• **Supplied material**
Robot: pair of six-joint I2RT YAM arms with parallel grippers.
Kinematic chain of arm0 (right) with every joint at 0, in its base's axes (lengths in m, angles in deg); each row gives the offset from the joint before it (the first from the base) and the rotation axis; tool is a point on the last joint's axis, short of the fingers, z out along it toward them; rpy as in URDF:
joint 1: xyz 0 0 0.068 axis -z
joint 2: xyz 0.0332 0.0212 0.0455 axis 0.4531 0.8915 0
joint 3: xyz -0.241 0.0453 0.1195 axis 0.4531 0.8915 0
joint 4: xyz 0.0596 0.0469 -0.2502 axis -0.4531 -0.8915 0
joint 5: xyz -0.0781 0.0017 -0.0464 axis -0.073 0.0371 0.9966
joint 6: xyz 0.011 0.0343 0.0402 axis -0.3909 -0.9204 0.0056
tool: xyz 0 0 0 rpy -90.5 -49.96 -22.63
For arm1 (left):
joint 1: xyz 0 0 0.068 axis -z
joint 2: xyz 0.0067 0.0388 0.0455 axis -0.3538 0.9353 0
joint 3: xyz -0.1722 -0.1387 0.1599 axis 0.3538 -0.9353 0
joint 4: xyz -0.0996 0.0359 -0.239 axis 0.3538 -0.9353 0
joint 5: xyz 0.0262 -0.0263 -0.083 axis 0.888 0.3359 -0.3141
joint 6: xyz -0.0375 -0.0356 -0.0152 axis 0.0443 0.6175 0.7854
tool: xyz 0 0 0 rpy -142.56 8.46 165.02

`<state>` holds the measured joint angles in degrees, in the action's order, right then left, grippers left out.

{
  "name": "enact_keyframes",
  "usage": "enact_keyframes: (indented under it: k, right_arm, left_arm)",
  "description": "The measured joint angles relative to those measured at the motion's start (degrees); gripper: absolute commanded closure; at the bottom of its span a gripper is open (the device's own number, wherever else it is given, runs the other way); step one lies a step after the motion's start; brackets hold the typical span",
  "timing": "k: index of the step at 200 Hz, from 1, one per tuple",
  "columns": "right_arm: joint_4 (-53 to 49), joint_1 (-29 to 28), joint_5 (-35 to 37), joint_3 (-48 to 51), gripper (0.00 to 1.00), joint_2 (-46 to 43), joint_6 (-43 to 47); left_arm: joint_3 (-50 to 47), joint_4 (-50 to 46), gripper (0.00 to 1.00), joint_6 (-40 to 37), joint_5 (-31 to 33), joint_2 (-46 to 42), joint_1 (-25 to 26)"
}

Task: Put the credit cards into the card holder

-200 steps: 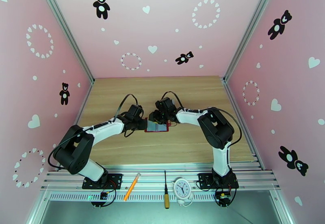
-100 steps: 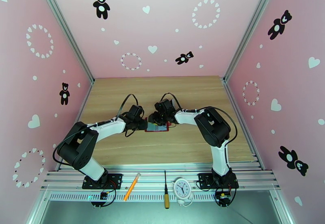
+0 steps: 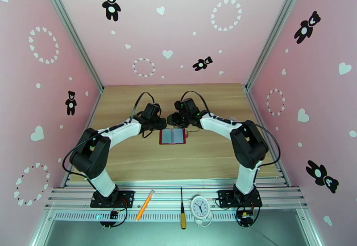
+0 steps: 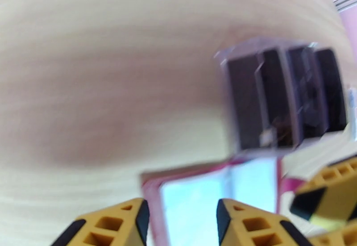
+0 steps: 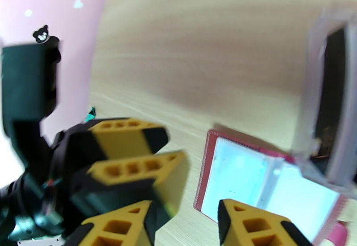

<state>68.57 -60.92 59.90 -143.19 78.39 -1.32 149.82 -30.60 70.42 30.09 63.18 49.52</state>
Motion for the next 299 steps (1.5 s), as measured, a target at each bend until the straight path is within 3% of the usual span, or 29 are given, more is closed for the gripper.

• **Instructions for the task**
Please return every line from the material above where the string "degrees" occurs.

• **Solution for this problem**
`<state>` holds the measured joint angles in degrees, in the action's order, right then left, grippers left out.
  "description": "The measured joint angles relative to those measured at the motion's start (degrees); gripper: absolute commanded closure; at the bottom of its span a gripper is open (the device's own number, wherever else it is given, runs the other way); step one lies a step after the motion's start; brackets hold the typical span",

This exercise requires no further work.